Records for processing Start Marker
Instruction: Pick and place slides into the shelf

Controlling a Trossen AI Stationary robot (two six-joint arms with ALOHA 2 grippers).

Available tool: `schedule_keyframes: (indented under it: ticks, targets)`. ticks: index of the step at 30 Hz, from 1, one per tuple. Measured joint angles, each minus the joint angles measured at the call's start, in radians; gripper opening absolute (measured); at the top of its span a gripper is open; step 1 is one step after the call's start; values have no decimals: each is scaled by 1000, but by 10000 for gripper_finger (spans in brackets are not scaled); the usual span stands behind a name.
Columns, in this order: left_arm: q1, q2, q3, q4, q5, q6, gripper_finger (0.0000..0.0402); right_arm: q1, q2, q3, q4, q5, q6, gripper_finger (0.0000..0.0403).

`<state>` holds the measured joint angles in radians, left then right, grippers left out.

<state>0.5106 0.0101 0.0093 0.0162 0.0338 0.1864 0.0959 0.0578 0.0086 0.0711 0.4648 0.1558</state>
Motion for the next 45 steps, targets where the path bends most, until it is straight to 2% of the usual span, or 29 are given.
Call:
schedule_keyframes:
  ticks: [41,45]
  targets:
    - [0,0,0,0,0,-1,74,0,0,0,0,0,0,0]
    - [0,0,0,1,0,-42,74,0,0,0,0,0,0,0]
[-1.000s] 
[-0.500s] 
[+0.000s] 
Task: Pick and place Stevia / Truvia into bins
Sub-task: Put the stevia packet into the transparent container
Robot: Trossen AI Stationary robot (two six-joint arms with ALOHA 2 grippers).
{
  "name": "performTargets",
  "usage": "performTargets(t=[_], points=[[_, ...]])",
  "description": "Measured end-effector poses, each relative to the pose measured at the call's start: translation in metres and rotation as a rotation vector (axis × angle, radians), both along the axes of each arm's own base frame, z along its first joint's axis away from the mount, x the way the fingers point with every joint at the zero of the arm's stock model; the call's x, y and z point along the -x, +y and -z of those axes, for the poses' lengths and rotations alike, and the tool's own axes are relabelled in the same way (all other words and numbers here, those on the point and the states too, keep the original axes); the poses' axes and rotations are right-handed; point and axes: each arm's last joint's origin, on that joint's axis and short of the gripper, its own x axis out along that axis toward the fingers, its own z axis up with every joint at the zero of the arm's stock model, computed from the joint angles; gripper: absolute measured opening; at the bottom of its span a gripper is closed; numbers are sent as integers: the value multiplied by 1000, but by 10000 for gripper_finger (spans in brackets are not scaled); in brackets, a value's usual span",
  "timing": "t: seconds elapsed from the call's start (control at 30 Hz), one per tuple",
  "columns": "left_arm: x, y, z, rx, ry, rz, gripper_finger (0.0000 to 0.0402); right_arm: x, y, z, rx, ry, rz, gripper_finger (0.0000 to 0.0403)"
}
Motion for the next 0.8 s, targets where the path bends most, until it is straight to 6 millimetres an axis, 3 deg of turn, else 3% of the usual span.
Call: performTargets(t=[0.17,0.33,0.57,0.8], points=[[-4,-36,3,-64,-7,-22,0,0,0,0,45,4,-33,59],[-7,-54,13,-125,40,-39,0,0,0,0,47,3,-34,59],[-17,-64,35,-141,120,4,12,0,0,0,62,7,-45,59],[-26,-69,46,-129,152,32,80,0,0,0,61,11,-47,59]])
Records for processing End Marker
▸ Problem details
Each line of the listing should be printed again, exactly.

▸ Exercise answer
Instruction: Pick and place slides into the shelf

Controlling a Trossen AI Stationary robot (two six-joint arms with ALOHA 2 grippers).

Available tool: `schedule_keyframes: (indented under it: ticks, targets)`. ticks: index of the step at 30 Hz, from 1, one per tuple. Measured joint angles, each minus the joint angles measured at the call's start, in radians; gripper opening absolute (measured); at the top of its span a gripper is open; step 1 is one step after the call's start; values have no decimals: each is scaled by 1000, but by 10000 for gripper_finger (spans in brackets are not scaled); the usual span stands behind a name.
Columns, in this order: left_arm: q1, q2, q3, q4, q5, q6, gripper_finger (0.0000..0.0402); right_arm: q1, q2, q3, q4, q5, q6, gripper_finger (0.0000..0.0403).

`<state>` holds the measured joint angles in radians, left then right, grippers left out.

<state>0.5106 0.0101 0.0093 0.0162 0.0338 0.1864 0.0959 0.0578 0.0086 0.0711 0.4648 0.1558</state>
Motion for the next 45 steps, targets where the path bends most, until it is straight to 2% of the usual span, or 29 are given.
Call:
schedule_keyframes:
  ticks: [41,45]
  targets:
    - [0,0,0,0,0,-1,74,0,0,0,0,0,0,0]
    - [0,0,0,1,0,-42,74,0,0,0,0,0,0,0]
[-1.000s] 
[-0.500s] 
[+0.000s] 
Task: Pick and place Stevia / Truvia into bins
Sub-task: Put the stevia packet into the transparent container
Robot: Trossen AI Stationary robot (two six-joint arms with ALOHA 2 grippers).
{
  "name": "performTargets",
  "usage": "performTargets(t=[_], points=[[_, ...]])",
  "description": "Measured end-effector poses, each relative to the pose measured at the call's start: translation in metres and rotation as a rotation vector (axis × angle, radians), both along the axes of each arm's own base frame, z along its first joint's axis away from the mount, x the way the fingers point with every joint at the zero of the arm's stock model; the call's x, y and z point along the -x, +y and -z of those axes, for the poses' lengths and rotations alike, and the tool's own axes are relabelled in the same way (all other words and numbers here, those on the point and the states too, keep the original axes); the poses' axes and rotations are right-handed; point and axes: each arm's last joint's origin, on that joint's axis and short of the gripper, its own x axis out along that axis toward the fingers, its own z axis up with every joint at the zero of the arm's stock model, computed from the joint angles; gripper: absolute measured opening; at the bottom of its span a gripper is closed; numbers are sent as integers: the value multiplied by 1000, but by 10000 for gripper_finger (spans in brackets are not scaled); in brackets, a value's usual span",
  "timing": "t: seconds elapsed from the call's start (control at 30 Hz), one per tuple",
  "columns": "left_arm: x, y, z, rx, ry, rz, gripper_finger (0.0000 to 0.0402); right_arm: x, y, z, rx, ry, rz, gripper_finger (0.0000 to 0.0403)"
}
Motion for the next 0.8 s, targets where the path bends most, until it is straight to 6 millimetres an axis, 3 deg of turn, else 3% of the usual span.
Call: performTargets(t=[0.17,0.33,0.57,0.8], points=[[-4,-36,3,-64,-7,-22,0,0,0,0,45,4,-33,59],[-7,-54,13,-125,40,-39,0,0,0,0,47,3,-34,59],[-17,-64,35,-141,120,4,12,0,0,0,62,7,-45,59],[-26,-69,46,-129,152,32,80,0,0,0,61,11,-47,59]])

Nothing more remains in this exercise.